A smaller than average cat or dog, failing to thrive, with high post-prandial bile acids all points to a likely liver shunt. It is critical to be able to obtain solid images of the liver and the portal hilus to acheive the diagnosis. Dr. Eric Lindquist imaged this smaller than average feline patient and identified a definitive splenocaval shunt utilizing SDEP™ positions 13 and 14 along with Doppler evaluation. Diagnosis, corrective surgery, and the cat is doing well post-op and thriving. Special thanks to Dr. Kristen Casulli, Dr. Chris Hallihan, and the attentive staff at Animal Care Centers of Flanders for the management of this case.

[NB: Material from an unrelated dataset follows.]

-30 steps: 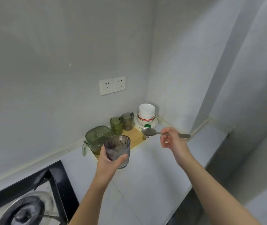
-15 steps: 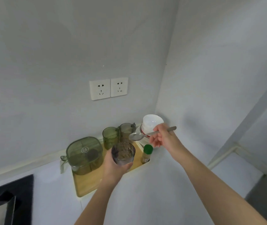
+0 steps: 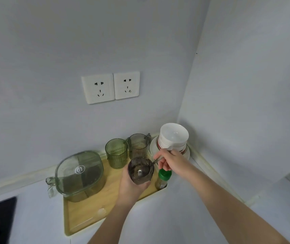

Every sonographer can easily develop the skills to rule-in or rule-out both intrahepatic and extrahepatic shunts. The technique is built into the SDEP™ 17-point protocol that SonoPath teaches at all of our 3 day SDEP™ abdominal lecture and wet labs. For more information or to register for one of our 2019 labs click here: 2019 SonoPath SDEP™ Veterinary Ultrasound Training
DX
Splenocaval shunt with normal portal vein to vena cava ratio. Minor microhepatica.
Outcome
Recommend surgical intervention with ameroid constrictor therapy and concurrent liver biopsy +/- renal biopsy. The patient underwent shunt repair surgery with ameroid ring constrictor placement and did well post-operative. Follow up blood work found all values completely normalized. The patient continues to thrive at home and at his last wellness check up he weighed 11.6 pounds compared to his pre-shunt treatment weight of 6 pounds.